- Directions for this task -
Return the data verbatim, without pictures.

[Dataset records]
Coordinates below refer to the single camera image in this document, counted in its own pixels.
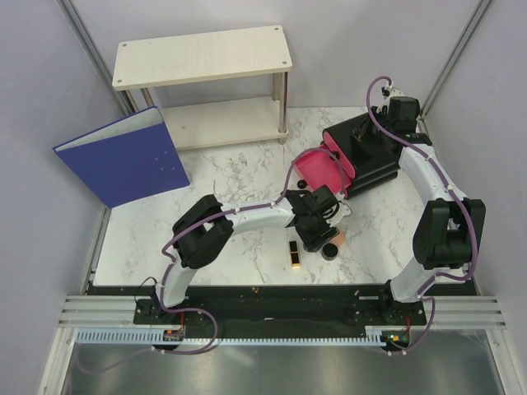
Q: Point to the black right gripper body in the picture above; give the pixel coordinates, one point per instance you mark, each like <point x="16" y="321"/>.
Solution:
<point x="371" y="134"/>

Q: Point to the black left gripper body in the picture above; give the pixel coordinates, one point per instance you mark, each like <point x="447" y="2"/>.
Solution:
<point x="310" y="235"/>

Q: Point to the pink top drawer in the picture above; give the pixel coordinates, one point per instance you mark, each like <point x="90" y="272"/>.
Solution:
<point x="340" y="152"/>

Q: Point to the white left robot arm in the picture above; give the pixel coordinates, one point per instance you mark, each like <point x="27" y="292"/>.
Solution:
<point x="204" y="230"/>

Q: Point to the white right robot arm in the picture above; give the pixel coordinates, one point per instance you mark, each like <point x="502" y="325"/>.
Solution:
<point x="446" y="240"/>

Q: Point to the peach makeup sponge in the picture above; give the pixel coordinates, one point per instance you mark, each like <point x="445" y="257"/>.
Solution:
<point x="339" y="239"/>

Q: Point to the black drawer organizer cabinet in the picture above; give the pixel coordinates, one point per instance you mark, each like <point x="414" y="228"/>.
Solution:
<point x="372" y="167"/>

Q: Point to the black round jar right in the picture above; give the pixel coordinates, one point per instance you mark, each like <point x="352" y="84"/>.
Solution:
<point x="329" y="252"/>

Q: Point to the black gold lipstick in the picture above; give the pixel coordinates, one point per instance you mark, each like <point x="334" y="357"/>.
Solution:
<point x="294" y="253"/>

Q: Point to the white two-tier wooden shelf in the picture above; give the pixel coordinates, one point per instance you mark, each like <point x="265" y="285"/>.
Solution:
<point x="226" y="55"/>

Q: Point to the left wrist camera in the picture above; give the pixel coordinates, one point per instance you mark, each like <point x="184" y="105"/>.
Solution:
<point x="324" y="199"/>

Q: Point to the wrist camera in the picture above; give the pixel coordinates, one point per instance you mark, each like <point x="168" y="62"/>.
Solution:
<point x="403" y="111"/>
<point x="324" y="199"/>

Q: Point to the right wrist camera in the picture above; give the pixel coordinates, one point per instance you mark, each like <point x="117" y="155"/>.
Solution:
<point x="403" y="111"/>

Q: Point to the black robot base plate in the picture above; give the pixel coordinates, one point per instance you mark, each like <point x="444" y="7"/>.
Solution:
<point x="283" y="311"/>

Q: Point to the blue ring binder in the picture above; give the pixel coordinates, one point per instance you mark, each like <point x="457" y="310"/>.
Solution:
<point x="127" y="160"/>

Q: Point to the white slotted cable duct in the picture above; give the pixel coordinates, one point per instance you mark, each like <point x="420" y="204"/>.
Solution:
<point x="164" y="337"/>

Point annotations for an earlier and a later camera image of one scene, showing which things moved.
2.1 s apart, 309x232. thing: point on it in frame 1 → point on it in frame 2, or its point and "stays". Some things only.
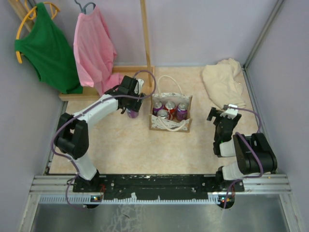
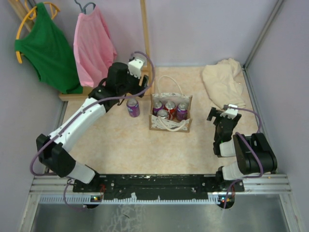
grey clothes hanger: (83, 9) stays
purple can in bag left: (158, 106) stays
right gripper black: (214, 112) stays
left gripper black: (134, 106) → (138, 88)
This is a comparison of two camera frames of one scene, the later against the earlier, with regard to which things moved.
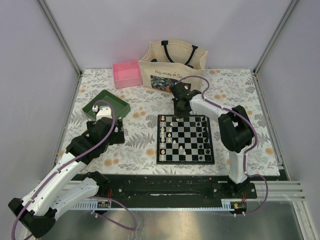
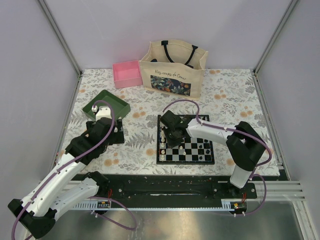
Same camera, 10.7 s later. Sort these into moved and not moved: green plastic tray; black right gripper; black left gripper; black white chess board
Moved: black right gripper
Not moved: black white chess board; black left gripper; green plastic tray
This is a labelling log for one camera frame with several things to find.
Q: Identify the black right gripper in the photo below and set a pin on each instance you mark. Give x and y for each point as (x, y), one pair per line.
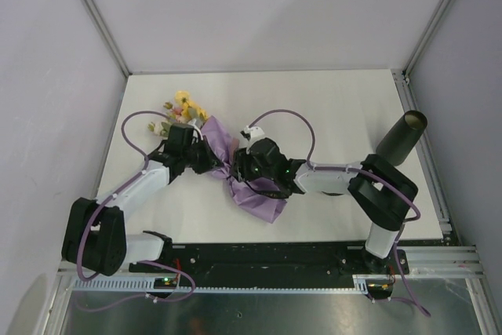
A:
(240, 170)

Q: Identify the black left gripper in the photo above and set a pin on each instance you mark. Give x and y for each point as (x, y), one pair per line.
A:
(211, 161)

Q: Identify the black gold-lettered ribbon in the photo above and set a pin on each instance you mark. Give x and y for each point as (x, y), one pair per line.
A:
(247, 168)

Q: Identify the yellow flower bunch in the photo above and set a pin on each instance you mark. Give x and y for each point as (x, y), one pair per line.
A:
(180, 109)

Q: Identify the purple wrapping paper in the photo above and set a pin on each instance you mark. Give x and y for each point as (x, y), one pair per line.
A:
(219, 139)

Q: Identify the pink wrapping paper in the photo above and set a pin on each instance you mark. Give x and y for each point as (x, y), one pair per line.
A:
(234, 144)

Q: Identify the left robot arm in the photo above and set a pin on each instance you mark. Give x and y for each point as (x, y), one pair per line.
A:
(96, 239)

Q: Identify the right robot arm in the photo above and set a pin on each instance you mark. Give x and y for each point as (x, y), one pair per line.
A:
(383, 193)

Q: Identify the dark cylindrical vase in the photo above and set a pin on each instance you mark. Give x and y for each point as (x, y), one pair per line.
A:
(402, 138)

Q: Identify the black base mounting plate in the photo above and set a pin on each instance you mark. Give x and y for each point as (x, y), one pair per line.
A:
(278, 265)

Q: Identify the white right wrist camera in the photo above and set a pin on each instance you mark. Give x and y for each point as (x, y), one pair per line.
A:
(252, 134)

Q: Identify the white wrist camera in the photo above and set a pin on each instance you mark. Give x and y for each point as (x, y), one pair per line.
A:
(252, 134)
(179, 139)

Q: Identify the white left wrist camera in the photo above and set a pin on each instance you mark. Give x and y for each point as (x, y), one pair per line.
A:
(179, 139)

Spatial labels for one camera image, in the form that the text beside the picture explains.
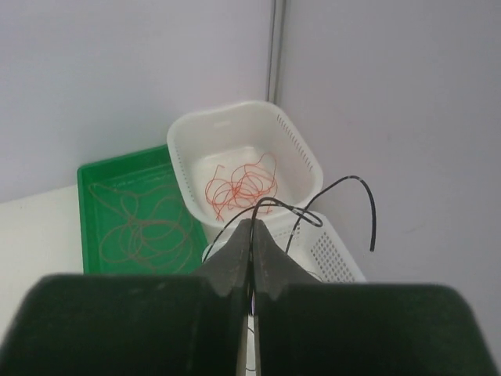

- Result of this task -
Coordinates below refer to the single camera image in this document, counted in its own pixels.
Q: Point to the black right gripper body in the picture above; give the pixel coordinates, one point per instance you mark, each like <point x="16" y="321"/>.
Solution:
<point x="371" y="134"/>

Q: Point to the black left gripper body in the picture above; give the pixel coordinates, one point per instance you mark, each like <point x="447" y="2"/>.
Solution:
<point x="310" y="235"/>

Q: Point to the pink top drawer in the picture above; give the pixel coordinates, one point per instance you mark, each like <point x="90" y="272"/>.
Solution:
<point x="340" y="152"/>

Q: Point to the white left robot arm in the picture above; give the pixel coordinates, one point per instance you mark, each like <point x="27" y="292"/>.
Solution:
<point x="204" y="230"/>

Q: Point to the white right robot arm in the picture above; give the pixel coordinates, one point per instance you mark, each like <point x="502" y="325"/>.
Solution:
<point x="446" y="240"/>

Q: Point to the peach makeup sponge in the picture above; give the pixel coordinates, one point per instance you mark, each like <point x="445" y="257"/>.
Solution:
<point x="339" y="239"/>

Q: Point to the black drawer organizer cabinet in the picture above; give the pixel coordinates, one point per instance you mark, each like <point x="414" y="228"/>.
Solution:
<point x="372" y="167"/>

Q: Point to the black round jar right in the picture above; give the pixel coordinates, one point per instance you mark, each like <point x="352" y="84"/>.
Solution:
<point x="329" y="252"/>

Q: Point to the black gold lipstick in the picture above; give the pixel coordinates, one point per instance you mark, each like <point x="334" y="357"/>.
Solution:
<point x="294" y="253"/>

Q: Point to the white two-tier wooden shelf in the picture above; give the pixel coordinates, one point per instance you mark, each like <point x="265" y="285"/>.
Solution:
<point x="226" y="55"/>

Q: Point to the left wrist camera in the picture above; give the pixel coordinates, one point per instance you mark, each like <point x="184" y="105"/>.
Solution:
<point x="324" y="199"/>

Q: Point to the wrist camera in the picture above; give the pixel coordinates, one point per instance you mark, each like <point x="168" y="62"/>.
Solution:
<point x="403" y="111"/>
<point x="324" y="199"/>

Q: Point to the right wrist camera in the picture above; give the pixel coordinates, one point per instance you mark, each like <point x="117" y="155"/>.
Solution:
<point x="403" y="111"/>

Q: Point to the black robot base plate in the picture above; give the pixel coordinates, one point per instance you mark, each like <point x="444" y="7"/>.
Solution:
<point x="283" y="311"/>

Q: Point to the blue ring binder in the picture above; give the pixel coordinates, one point per instance you mark, each like <point x="457" y="310"/>.
Solution:
<point x="127" y="160"/>

Q: Point to the white slotted cable duct in the picture above; give the pixel coordinates, one point per instance you mark, each like <point x="420" y="204"/>.
Solution:
<point x="164" y="337"/>

Point annotations for an earlier and a later camera image of one scene, showing which things moved.
2.1 s apart, 309x232. thing: point on it in frame 1 → point on it in frame 2, or its point and "stays". Some things only.
grey clothes hanger: (83, 9) stays
purple can in bag left: (158, 106) stays
right gripper black: (214, 112) stays
left gripper black: (134, 106) → (138, 88)
This is a comparison of two camera frames of one scene, the later against the earlier, with regard to which things moved.
Same camera, 10.7 s later. Sort these into moved and not moved: green plastic tray; black right gripper; black left gripper; black white chess board
Moved: black right gripper
Not moved: black white chess board; black left gripper; green plastic tray
This is a labelling log for one camera frame with several things to find.
Q: Identify the black right gripper in the photo below and set a pin on each instance you mark. Give x and y for each point as (x, y), one pair per line.
A:
(240, 170)

Q: Identify the black left gripper in the photo above and set a pin on each instance you mark. Give x and y for each point as (x, y), one pair per line.
A:
(211, 161)

Q: Identify the black gold-lettered ribbon in the photo above and set a pin on each instance you mark. Give x and y for each point as (x, y), one pair per line.
A:
(247, 168)

Q: Identify the yellow flower bunch in the photo above and set a pin on each instance you mark. Give x and y for each point as (x, y), one pair per line.
A:
(180, 109)

Q: Identify the purple wrapping paper in the photo above and set a pin on each instance you mark. Give x and y for each point as (x, y), one pair per line.
A:
(219, 139)

Q: Identify the pink wrapping paper in the photo above and set a pin on each instance you mark. Give x and y for each point as (x, y), one pair per line.
A:
(234, 144)

Q: Identify the left robot arm in the photo above and set a pin on each instance you mark. Give x and y for each point as (x, y), one pair per line.
A:
(96, 239)

Q: Identify the right robot arm in the photo above and set a pin on each instance you mark. Give x and y for each point as (x, y), one pair per line.
A:
(383, 193)

Q: Identify the dark cylindrical vase in the photo above and set a pin on each instance you mark. Give x and y for each point as (x, y), one pair per line.
A:
(402, 138)

Q: Identify the black base mounting plate in the photo above and set a pin on each instance you mark. Give x and y for each point as (x, y), one pair per line.
A:
(278, 265)

Q: Identify the white right wrist camera in the photo above and set a pin on each instance you mark. Give x and y for each point as (x, y), one pair per line.
A:
(252, 134)

Q: Identify the white wrist camera in the photo above and set a pin on each instance you mark. Give x and y for each point as (x, y), one pair per line.
A:
(252, 134)
(179, 139)

Q: Identify the white left wrist camera in the photo above and set a pin on each instance you mark. Give x and y for each point as (x, y), one pair per line.
A:
(179, 139)

Spatial labels for one camera image, in the form that the text beside the picture explains.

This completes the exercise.